#### WHAT YOU WILL DO
Go through the data and copy each line that holds "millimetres".

[Records drawn from a dataset]
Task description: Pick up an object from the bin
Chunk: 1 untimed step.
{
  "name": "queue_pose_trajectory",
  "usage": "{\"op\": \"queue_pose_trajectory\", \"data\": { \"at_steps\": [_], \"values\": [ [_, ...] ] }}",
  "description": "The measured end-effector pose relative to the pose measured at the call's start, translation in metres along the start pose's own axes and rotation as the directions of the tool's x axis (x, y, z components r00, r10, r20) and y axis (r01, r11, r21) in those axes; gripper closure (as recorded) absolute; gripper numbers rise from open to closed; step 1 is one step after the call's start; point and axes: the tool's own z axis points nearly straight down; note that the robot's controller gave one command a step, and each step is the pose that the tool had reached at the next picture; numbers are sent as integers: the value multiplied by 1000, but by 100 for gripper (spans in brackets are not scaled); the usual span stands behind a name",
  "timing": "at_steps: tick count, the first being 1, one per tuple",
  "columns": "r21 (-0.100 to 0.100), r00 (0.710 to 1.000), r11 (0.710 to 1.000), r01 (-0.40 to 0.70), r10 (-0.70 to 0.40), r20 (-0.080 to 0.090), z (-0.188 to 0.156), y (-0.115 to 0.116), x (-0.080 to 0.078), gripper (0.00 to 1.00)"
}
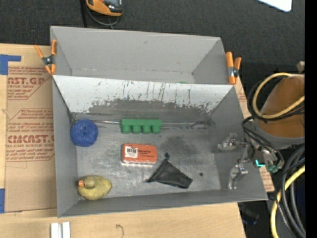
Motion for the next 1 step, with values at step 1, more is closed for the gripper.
{"op": "queue_pose_trajectory", "data": {
  "at_steps": [1],
  "values": [
    [2,1000,1000,2,-2,7,-4,1,-2,0]
  ]
}}
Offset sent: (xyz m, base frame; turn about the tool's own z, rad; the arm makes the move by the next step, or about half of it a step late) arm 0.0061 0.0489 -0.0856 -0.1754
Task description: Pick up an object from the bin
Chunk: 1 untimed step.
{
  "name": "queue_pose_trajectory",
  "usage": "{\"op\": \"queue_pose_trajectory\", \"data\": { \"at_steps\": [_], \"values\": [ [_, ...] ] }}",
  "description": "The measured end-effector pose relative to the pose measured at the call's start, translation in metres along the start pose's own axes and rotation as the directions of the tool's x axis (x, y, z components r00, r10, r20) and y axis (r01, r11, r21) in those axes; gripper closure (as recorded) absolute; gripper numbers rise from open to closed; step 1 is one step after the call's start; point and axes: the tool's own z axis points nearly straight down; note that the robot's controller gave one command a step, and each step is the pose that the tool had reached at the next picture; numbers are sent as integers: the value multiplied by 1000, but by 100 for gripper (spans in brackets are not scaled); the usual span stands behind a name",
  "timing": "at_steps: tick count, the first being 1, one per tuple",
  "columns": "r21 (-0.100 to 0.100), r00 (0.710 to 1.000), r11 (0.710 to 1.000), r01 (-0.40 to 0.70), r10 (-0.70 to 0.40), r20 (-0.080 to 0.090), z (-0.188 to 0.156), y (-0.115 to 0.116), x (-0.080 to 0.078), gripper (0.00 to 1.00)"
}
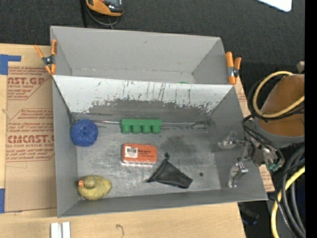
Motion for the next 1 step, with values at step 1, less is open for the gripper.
{"op": "queue_pose_trajectory", "data": {
  "at_steps": [1],
  "values": [
    [2,996,996,92,-92,4,47,25,-3,0]
  ]
}}
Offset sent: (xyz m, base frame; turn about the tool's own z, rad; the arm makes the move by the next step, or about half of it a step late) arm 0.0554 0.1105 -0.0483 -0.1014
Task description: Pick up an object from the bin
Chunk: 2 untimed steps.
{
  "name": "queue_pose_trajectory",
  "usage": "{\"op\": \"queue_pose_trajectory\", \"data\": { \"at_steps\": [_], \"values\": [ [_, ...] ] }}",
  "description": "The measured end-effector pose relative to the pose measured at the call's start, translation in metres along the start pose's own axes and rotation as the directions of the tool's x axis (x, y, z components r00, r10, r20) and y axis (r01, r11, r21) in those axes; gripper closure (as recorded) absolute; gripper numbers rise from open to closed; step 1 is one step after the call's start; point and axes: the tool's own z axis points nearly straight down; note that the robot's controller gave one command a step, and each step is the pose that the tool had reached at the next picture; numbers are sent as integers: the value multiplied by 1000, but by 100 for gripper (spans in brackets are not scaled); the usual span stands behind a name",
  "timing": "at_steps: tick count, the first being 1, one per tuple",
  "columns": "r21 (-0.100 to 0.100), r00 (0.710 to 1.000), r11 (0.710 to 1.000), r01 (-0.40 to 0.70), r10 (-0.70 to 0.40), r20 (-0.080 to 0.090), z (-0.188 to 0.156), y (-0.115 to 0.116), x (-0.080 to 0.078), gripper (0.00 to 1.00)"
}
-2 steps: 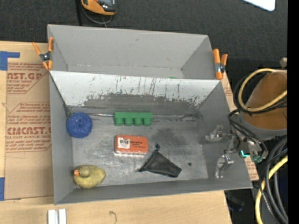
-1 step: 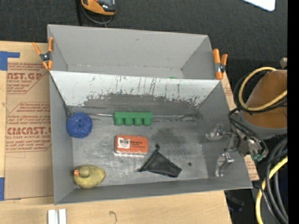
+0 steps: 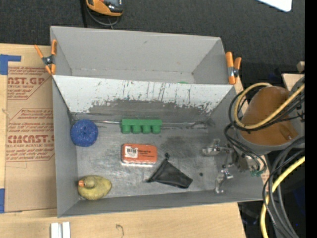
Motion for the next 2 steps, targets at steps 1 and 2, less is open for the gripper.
{"op": "queue_pose_trajectory", "data": {
  "at_steps": [1,2],
  "values": [
    [-3,1000,1000,12,-12,-6,7,57,-40,0],
    [-6,987,987,158,-158,1,27,79,-48,0]
  ]
}}
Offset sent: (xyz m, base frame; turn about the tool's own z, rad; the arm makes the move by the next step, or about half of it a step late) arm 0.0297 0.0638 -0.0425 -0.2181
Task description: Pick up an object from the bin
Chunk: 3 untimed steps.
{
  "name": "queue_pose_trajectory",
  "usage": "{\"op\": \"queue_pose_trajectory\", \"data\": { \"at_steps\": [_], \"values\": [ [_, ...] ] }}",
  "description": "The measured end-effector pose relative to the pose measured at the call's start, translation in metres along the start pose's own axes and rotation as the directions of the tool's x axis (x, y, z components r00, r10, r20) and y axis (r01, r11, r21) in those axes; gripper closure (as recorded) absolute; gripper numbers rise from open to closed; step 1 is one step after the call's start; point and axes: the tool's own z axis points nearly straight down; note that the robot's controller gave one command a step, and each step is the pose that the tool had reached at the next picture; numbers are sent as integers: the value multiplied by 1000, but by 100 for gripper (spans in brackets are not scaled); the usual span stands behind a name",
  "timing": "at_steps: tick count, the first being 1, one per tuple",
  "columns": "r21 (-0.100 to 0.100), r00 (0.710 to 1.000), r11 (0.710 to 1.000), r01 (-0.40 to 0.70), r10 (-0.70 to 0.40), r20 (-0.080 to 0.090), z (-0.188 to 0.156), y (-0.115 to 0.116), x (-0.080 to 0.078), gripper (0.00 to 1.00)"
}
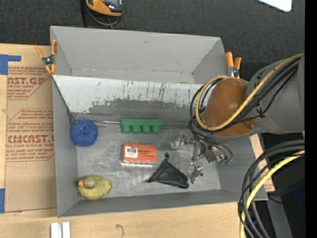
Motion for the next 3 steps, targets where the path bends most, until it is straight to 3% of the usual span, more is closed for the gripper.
{"op": "queue_pose_trajectory", "data": {
  "at_steps": [1,2,3],
  "values": [
    [1,966,966,259,-259,-7,9,8,22,0],
    [0,814,814,581,-581,-5,12,24,11,0],
    [-1,349,349,937,-937,-6,13,67,-7,100]
  ]
}}
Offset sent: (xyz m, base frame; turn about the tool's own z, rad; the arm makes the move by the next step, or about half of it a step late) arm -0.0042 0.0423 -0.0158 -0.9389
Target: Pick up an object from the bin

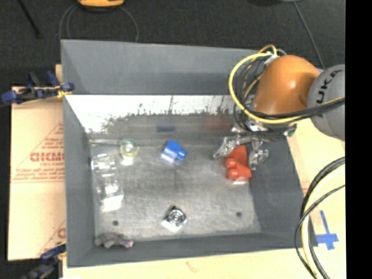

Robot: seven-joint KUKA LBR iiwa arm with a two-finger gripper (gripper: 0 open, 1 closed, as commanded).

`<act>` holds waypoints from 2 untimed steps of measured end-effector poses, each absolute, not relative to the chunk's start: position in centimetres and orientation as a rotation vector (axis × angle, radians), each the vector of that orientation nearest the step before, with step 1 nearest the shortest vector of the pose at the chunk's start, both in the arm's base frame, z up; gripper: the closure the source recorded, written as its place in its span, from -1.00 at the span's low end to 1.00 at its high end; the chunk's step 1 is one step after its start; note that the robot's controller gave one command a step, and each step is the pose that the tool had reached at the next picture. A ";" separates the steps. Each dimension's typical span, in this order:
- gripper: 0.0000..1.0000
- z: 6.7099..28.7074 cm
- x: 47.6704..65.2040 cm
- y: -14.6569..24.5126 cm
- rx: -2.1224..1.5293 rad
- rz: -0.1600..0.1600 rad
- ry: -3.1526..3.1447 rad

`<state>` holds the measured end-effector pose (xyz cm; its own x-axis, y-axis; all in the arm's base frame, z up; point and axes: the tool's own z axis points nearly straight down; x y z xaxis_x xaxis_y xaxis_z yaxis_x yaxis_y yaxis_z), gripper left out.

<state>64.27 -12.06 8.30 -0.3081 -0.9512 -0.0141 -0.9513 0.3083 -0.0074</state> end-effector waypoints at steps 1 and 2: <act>1.00 8.4 64.3 -12.3 -1.833 0.000 2.533; 1.00 25.5 63.4 -12.4 -1.890 -0.013 2.499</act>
Offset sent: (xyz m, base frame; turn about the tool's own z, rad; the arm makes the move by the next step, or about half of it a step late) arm 0.0000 0.0000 0.0000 0.0000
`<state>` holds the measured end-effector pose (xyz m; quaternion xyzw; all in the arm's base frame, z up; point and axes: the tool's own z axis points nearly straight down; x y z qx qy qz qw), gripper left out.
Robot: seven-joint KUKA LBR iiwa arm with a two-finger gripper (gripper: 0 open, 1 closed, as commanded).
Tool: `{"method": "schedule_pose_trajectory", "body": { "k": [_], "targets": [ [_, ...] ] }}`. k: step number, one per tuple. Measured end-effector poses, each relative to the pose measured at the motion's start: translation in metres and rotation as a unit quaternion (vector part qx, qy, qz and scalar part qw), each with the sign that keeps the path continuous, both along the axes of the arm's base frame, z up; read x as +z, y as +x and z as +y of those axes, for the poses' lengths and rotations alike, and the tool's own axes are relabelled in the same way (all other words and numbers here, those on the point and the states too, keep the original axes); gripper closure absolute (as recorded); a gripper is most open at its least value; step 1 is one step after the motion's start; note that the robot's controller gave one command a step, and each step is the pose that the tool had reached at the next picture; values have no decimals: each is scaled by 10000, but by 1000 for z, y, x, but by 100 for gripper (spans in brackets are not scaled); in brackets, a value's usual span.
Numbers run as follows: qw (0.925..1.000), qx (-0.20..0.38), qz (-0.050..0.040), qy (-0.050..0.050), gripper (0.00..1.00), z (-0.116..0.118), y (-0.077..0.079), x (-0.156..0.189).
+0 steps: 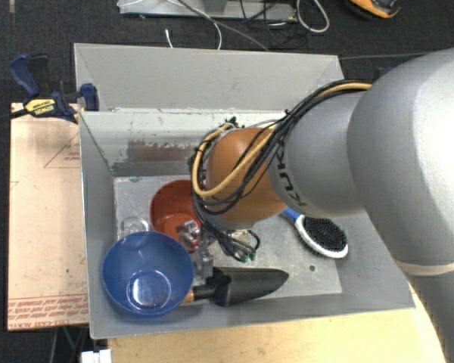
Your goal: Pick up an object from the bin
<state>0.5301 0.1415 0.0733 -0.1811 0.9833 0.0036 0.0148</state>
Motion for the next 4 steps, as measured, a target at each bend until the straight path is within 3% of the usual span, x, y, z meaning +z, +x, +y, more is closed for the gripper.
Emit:
{"method": "schedule_pose_trajectory", "body": {
  "k": [2,3,4],
  "targets": [
    [9999,155,-37,11,100,-5,-1,1],
    [9989,471,-64,7,100,-18,-2,1],
    [9956,922,-153,11,100,-16,-24,20]
  ]
}}
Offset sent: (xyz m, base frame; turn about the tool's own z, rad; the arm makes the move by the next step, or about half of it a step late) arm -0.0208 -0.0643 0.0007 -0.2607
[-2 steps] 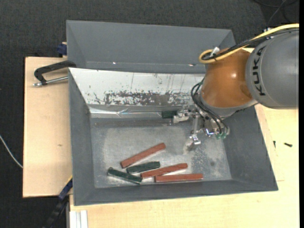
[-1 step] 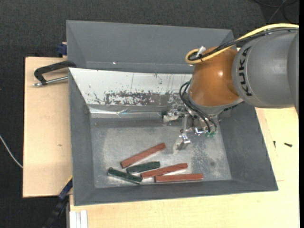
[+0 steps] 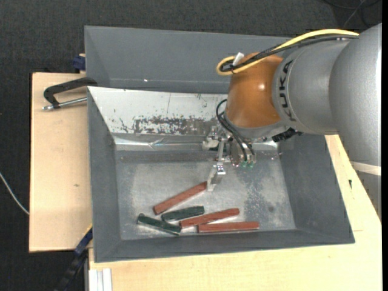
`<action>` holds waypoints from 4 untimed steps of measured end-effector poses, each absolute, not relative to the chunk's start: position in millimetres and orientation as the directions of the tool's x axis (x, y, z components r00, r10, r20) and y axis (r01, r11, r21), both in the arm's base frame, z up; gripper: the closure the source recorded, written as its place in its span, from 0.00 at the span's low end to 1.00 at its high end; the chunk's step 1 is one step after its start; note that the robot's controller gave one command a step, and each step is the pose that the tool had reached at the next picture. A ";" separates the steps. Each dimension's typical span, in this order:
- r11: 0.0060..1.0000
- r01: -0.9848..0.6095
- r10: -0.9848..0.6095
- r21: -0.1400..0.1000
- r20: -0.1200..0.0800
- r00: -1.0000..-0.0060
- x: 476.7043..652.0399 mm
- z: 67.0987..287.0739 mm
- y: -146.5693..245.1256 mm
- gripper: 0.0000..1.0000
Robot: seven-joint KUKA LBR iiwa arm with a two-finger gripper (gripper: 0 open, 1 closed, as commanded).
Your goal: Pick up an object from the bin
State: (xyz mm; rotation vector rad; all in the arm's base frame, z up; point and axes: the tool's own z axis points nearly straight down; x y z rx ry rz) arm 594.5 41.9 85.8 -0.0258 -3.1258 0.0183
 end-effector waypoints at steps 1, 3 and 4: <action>1.000 0.016 0.017 -0.011 0.011 -1.000 595.3 85.8 42.1 0.00; 1.000 0.016 0.016 -0.003 0.016 -1.000 588.0 88.2 41.0 1.00; 1.000 0.019 0.019 -0.001 -0.017 -1.000 593.8 88.6 41.2 0.00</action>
Offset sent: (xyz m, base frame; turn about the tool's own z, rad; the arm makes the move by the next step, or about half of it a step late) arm 0.0000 0.0000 0.0000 0.0000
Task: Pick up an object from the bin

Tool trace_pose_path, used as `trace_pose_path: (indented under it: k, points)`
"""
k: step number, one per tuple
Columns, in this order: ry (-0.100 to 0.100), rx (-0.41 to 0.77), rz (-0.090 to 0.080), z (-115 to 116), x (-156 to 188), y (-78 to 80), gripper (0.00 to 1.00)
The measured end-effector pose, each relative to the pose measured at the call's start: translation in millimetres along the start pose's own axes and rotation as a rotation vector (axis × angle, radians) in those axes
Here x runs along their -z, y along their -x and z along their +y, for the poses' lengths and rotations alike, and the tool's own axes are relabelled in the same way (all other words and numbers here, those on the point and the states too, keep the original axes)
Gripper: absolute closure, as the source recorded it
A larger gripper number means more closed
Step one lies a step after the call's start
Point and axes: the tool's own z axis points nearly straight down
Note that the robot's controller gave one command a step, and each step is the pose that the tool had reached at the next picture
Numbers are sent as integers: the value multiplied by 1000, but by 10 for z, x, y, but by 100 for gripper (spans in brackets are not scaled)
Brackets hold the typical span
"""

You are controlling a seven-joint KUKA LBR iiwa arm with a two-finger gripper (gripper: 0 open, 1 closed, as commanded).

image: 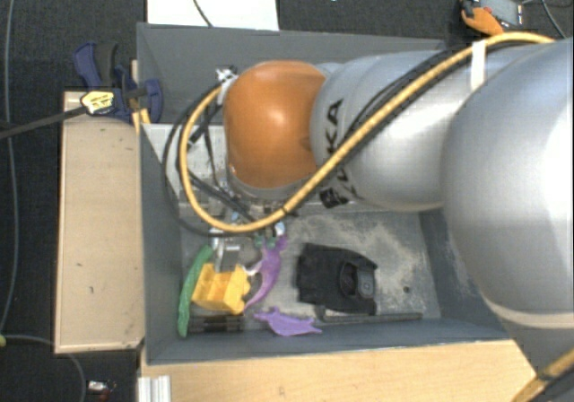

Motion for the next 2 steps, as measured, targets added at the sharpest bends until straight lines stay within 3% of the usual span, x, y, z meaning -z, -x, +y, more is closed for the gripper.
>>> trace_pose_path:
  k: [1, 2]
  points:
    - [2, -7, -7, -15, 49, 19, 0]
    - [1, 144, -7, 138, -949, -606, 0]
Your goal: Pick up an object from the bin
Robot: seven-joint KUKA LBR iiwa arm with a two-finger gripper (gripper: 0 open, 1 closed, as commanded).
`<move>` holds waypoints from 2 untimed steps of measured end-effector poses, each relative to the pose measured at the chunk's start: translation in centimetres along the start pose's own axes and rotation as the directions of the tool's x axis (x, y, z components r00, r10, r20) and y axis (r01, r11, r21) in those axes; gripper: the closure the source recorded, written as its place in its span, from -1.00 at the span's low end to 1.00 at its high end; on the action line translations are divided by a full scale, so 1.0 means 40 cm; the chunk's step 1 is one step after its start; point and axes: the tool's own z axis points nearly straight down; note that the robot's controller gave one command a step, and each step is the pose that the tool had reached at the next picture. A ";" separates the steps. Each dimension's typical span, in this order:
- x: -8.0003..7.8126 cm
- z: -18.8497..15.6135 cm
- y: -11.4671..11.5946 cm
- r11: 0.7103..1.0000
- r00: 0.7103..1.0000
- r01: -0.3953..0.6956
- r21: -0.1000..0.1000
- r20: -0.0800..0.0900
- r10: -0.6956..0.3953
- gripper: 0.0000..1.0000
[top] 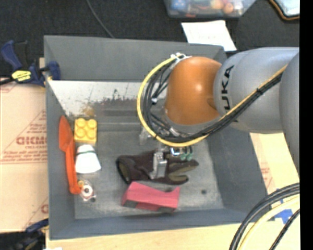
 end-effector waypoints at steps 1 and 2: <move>0.001 0.002 -0.005 1.000 1.000 -0.004 0.000 0.012 0.004 -1.00; -0.028 0.198 -0.146 0.994 0.994 0.113 0.002 0.007 -0.113 -1.00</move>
Offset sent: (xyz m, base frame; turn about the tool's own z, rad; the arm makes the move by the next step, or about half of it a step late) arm 0.0172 -0.0539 -0.0778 -0.1171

#### YOUR RESPONSE
`<action>` holds waypoints from 4 untimed steps of measured end-effector poses, each absolute, not relative to the chunk's start: position in millimetres and orientation as the directions of the tool's x axis (x, y, z components r00, r10, r20) and y axis (r01, r11, r21), both in the arm's base frame, z up; gripper: the closure the source recorded, written as its place in its span, from 0.00 at the span's low end to 1.00 at its high end; the chunk's step 1 is one step after its start; note that the robot's controller gave one command a step, and each step is the pose that the tool had reached at the next picture. A ";" separates the steps. Each dimension's typical span, in this order:
The measured end-effector pose, each relative to the pose measured at the call's start: translation in millimetres along the start pose's own axes and rotation as a rotation vector (axis × angle, radians) in those axes

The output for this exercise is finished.